Following contamination of a food, it is usually necessary for the bacteria to reproduce before an infective dose is developed. Three factors are required for reproduction: time, temperature, and a nutrient source.
It usually takes no more than 3 to 4 hours after food has been contaminated to produce enough bacterial growth to cause illness in a large number of people. Most of the organisms of concern will grow well between 77 F and 114 F.
In order to prevent contamination of food during its preparation along the river, personal and environmental cleanliness are vitally important. No one with symptoms of a communicable disease, especially diarrhea, should be allowed to prepare food or handle utensils for others. Neither should anyone with infected wounds or boils be permitted to handle food. As disease causing organisms often get into food from hands of a person preparing food, scrupulous personal cleanliness is important. Washing the hands with soap and water is essential after going to the toilet, handling raw meat and poultry, putting fingers in the nose, eating, smoking, or handling objects that may be contaminated.
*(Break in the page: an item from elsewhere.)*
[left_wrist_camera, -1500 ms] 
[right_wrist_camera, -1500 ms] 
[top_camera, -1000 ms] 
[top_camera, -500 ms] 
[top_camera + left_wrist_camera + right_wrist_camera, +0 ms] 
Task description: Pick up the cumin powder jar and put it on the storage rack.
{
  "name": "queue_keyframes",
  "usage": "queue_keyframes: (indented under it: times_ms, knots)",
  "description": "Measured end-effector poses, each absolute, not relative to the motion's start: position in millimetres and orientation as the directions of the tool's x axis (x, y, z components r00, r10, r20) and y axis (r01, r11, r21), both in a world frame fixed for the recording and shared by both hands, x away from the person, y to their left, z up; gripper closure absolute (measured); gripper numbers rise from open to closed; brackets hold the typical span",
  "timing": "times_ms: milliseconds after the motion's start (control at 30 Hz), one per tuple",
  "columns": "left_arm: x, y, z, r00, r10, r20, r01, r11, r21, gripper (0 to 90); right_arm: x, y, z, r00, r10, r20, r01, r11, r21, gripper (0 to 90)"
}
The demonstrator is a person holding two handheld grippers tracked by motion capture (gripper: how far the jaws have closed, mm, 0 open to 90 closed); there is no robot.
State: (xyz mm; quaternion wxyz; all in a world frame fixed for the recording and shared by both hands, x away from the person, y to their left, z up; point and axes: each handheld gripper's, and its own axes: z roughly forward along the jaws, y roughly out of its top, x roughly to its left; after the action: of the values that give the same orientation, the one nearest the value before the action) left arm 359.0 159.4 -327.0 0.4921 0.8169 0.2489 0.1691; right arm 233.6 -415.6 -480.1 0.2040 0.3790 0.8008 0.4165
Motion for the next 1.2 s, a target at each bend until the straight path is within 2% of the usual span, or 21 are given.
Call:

All surfaces with which food comes into contact during preparation, including knives, utensils, cutting boards, and table tops, must be clean and sanitary. Tables and equipment used for preparing raw meats and poultry should not be used for preparing other foods until they have been cleaned and sanitized thoroughly. Use a sanitizing solution with a chlorine concentration of 100 200 ppm for these surfaces. A test kit is recommended to monitor the concentration of the sanitizing solution.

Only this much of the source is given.